### EXERCISE DETAILS
Every entry must be transcribed without alteration.

### RECORDS FOR THE TASK
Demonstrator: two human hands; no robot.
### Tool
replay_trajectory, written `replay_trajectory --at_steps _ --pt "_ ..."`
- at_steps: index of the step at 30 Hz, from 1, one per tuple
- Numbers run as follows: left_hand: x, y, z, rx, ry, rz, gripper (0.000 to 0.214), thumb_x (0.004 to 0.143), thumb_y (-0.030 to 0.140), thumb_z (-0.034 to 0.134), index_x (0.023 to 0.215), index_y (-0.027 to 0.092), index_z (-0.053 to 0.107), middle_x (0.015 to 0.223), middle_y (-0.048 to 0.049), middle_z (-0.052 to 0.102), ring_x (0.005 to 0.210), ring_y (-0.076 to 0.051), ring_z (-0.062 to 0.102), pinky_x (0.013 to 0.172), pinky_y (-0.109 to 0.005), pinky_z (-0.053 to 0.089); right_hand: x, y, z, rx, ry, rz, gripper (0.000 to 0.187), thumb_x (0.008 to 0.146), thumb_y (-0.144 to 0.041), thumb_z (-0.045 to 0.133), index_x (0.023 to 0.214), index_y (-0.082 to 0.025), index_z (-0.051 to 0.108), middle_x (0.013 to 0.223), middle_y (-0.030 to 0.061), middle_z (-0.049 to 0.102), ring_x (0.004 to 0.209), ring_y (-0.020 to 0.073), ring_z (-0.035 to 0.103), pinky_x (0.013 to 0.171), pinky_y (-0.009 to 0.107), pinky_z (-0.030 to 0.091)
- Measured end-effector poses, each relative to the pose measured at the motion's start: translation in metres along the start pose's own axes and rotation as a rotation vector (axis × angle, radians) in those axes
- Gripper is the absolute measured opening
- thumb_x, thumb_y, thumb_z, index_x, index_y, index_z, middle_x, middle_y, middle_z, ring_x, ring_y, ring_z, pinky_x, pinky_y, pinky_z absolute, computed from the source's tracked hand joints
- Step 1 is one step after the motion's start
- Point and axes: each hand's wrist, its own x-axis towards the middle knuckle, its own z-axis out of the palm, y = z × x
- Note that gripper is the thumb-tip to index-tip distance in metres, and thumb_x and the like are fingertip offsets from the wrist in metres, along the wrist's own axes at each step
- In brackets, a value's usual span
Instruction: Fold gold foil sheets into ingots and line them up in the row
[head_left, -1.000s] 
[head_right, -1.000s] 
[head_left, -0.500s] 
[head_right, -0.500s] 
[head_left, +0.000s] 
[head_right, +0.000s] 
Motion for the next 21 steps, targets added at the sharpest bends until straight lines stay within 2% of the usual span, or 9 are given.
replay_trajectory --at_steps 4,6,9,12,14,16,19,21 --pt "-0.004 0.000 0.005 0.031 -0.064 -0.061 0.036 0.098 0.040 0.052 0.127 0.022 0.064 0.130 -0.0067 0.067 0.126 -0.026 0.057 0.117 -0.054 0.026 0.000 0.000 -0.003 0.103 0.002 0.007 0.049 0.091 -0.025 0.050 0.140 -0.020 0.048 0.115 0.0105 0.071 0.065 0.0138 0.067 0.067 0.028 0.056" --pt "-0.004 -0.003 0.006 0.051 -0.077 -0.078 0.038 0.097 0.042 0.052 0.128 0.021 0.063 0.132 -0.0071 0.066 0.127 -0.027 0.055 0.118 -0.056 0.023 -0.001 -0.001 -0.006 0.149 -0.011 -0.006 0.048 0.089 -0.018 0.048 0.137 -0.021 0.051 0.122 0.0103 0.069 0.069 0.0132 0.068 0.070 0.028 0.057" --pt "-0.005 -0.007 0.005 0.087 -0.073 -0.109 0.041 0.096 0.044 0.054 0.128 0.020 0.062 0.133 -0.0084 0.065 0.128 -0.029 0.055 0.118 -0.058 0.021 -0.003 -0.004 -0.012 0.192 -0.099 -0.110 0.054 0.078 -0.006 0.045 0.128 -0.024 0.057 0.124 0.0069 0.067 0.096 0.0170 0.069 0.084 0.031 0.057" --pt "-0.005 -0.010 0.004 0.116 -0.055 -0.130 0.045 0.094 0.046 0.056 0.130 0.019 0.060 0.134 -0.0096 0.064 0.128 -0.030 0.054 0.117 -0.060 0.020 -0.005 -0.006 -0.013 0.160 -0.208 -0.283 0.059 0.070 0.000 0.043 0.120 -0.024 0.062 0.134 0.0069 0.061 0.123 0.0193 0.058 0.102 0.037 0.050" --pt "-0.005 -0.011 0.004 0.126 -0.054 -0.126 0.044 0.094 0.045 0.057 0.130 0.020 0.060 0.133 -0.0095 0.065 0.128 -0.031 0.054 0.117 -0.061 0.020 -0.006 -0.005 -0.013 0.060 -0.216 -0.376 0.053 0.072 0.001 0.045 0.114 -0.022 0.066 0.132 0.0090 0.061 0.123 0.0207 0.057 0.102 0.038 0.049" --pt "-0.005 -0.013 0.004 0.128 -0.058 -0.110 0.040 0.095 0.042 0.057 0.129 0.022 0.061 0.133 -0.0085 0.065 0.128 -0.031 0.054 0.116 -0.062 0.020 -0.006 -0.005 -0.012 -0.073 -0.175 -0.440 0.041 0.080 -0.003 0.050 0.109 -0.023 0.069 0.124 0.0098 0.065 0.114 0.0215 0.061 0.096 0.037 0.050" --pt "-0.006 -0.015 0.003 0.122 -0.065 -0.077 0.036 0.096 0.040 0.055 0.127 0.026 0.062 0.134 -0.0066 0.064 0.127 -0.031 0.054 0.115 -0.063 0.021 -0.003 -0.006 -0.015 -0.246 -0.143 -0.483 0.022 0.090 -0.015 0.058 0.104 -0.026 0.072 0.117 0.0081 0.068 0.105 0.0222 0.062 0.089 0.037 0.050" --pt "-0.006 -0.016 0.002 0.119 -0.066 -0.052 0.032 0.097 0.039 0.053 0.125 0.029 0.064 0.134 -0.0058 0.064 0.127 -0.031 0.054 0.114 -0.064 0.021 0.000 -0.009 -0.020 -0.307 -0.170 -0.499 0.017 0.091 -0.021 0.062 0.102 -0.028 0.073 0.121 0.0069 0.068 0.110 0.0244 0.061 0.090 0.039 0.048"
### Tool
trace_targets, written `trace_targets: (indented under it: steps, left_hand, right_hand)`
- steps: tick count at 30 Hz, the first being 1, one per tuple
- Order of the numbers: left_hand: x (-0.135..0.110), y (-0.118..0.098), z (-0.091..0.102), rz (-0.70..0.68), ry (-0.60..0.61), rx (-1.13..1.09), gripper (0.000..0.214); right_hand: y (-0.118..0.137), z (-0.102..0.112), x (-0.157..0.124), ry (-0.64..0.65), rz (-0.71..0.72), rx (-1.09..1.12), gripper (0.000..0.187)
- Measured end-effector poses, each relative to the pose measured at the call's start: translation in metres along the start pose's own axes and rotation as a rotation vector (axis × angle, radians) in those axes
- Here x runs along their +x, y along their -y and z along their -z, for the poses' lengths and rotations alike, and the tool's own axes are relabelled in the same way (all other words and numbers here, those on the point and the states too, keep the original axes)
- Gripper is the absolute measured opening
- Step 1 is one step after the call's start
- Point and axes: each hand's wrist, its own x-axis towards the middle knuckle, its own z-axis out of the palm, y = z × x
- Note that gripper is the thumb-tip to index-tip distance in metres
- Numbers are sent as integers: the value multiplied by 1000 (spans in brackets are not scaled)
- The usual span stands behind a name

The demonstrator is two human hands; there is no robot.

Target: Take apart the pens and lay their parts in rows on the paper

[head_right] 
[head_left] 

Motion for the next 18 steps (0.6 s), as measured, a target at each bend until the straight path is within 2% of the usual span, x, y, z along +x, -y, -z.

### THE ANSWER
Demonstrator: two human hands; no robot.
### Tool
replay_trajectory, written `replay_trajectory --at_steps _ --pt "_ ..."`
- at_steps: index of the step at 30 Hz, from 1, one per tuple
- Numbers run as follows: left_hand: x, y, z, rx, ry, rz, gripper (0.000 to 0.214), thumb_x (0.004 to 0.143), thumb_y (-0.030 to 0.140), thumb_z (-0.034 to 0.134), index_x (0.023 to 0.215), index_y (-0.027 to 0.092), index_z (-0.053 to 0.107), middle_x (0.015 to 0.223), middle_y (-0.048 to 0.049), middle_z (-0.052 to 0.102), ring_x (0.005 to 0.210), ring_y (-0.076 to 0.051), ring_z (-0.062 to 0.102), pinky_x (0.013 to 0.172), pinky_y (-0.109 to 0.005), pinky_z (-0.053 to 0.089); right_hand: x, y, z, rx, ry, rz, gripper (0.000 to 0.187), thumb_x (0.008 to 0.146), thumb_y (-0.144 to 0.041), thumb_z (-0.045 to 0.133), index_x (0.023 to 0.214), index_y (-0.082 to 0.025), index_z (-0.051 to 0.108), middle_x (0.013 to 0.223), middle_y (-0.030 to 0.061), middle_z (-0.049 to 0.102), ring_x (0.004 to 0.209), ring_y (-0.020 to 0.073), ring_z (-0.035 to 0.103), pinky_x (0.013 to 0.171), pinky_y (-0.009 to 0.107), pinky_z (-0.030 to 0.091)
- Measured end-effector poses, each relative to the pose measured at the motion's start: translation in metres along the start pose's own axes and rotation as a rotation vector (axis × angle, radians) in those axes
- Gripper is the absolute measured opening
- thumb_x, thumb_y, thumb_z, index_x, index_y, index_z, middle_x, middle_y, middle_z, ring_x, ring_y, ring_z, pinky_x, pinky_y, pinky_z absolute, computed from the source's tracked hand joints
- Step 1 is one step after the motion's start
- Point and axes: each hand's wrist, its own x-axis towards the middle knuckle, its own z-axis out of the palm, y = z × x
- Note that gripper is the thumb-tip to index-tip distance in metres, and thumb_x and the like are fingertip offsets from the wrist in metres, along the wrist's own axes at each step
- In brackets, a value's usual span
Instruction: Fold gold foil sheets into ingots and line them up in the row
[head_left, -1.000s] 
[head_right, -1.000s] 
[head_left, -0.500s] 
[head_right, -0.500s] 
[head_left, +0.000s] 
[head_right, +0.000s] 
Motion for the next 21 steps, targets added at the sharpest bends until straight lines stay within 2% of the usual span, or 9 are given.
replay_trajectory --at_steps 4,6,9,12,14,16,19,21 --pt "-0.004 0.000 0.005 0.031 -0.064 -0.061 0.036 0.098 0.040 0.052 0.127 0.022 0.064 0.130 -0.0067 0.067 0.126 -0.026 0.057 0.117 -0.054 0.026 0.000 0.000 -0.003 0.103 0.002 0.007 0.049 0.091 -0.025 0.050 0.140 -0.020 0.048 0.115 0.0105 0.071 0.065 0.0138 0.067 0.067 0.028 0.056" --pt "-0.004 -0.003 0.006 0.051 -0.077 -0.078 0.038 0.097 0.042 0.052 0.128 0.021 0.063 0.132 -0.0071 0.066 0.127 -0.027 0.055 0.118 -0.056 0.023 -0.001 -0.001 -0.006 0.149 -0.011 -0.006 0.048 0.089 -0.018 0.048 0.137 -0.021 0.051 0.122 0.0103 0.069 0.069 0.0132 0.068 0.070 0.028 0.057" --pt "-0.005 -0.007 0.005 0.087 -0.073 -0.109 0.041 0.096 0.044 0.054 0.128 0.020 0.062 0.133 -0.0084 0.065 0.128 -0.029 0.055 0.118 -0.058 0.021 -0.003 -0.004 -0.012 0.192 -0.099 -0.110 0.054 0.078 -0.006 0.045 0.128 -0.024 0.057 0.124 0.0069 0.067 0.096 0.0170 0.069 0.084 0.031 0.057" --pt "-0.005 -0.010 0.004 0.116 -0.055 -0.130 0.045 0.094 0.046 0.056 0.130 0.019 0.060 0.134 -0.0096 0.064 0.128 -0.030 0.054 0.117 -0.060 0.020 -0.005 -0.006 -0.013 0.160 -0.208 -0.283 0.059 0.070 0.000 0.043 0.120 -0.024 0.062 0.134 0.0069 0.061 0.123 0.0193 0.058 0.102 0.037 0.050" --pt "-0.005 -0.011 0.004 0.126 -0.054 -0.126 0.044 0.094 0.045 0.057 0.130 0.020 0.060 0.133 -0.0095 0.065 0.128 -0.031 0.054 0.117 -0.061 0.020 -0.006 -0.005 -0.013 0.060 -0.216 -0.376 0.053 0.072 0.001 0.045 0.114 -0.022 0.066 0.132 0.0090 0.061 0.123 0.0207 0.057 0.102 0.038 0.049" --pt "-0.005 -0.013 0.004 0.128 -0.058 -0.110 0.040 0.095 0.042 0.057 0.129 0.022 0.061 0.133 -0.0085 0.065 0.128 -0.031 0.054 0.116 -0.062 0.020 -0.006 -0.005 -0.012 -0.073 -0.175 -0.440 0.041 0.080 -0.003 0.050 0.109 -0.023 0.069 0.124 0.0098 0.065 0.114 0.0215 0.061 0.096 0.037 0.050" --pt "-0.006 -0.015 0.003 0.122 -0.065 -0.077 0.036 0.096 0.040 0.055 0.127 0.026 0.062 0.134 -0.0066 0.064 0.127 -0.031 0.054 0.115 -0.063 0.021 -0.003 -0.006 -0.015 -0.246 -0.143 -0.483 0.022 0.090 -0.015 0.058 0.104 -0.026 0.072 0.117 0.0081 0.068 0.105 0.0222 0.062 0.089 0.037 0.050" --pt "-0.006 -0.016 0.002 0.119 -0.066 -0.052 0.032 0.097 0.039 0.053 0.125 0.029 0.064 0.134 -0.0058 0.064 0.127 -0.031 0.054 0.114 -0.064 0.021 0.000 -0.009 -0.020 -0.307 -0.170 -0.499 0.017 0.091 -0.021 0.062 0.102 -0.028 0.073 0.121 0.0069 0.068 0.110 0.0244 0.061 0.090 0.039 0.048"
### Tool
trace_targets, written `trace_targets: (indented under it: steps, left_hand, right_hand)`
- steps: tick count at 30 Hz, the first being 1, one per tuple
- Order of the numbers: left_hand: x (-0.135..0.110), y (-0.118..0.098), z (-0.091..0.102), rz (-0.70..0.68), ry (-0.60..0.61), rx (-1.13..1.09), gripper (0.000..0.214); right_hand: y (-0.118..0.137), z (-0.102..0.112), x (-0.157..0.124), ry (-0.64..0.65), rz (-0.71..0.72), rx (-1.09..1.12), gripper (0.000..0.187)
- Measured end-effector poses, each relative to the pose measured at the call's start: translation in metres along the start pose's own axes and rotation as a rotation vector (axis × angle, radians) in those axes
- Here x runs along their +x, y along their -y and z along their -z, for the poses' lengths and rotations alike, and the tool's own axes are relabelled in the same way (all other words and numbers here, those on the point and the states too, keep the original axes)
- Gripper is the absolute measured opening
- Step 1 is one step after the call's start
- Point and axes: each hand's wrist, its own x-axis towards the middle knuckle, its own z-axis out of the palm, y = z × x
- Note that gripper is the thumb-tip to index-tip distance in metres
- Numbers are sent as integers: the value multiplied by 1000 (spans in brackets are not scaled)
- The usual span stands behind a name

The demonstrator is two human hands; there is no robot.

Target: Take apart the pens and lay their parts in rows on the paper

[head_right] 
[head_left] 

Motion for the next 18 steps (0.6 s), as measured, a target at each bend until the straight path is within 2% of the usual span, x, y, z along +x, -y, -z.

This concludes the answer.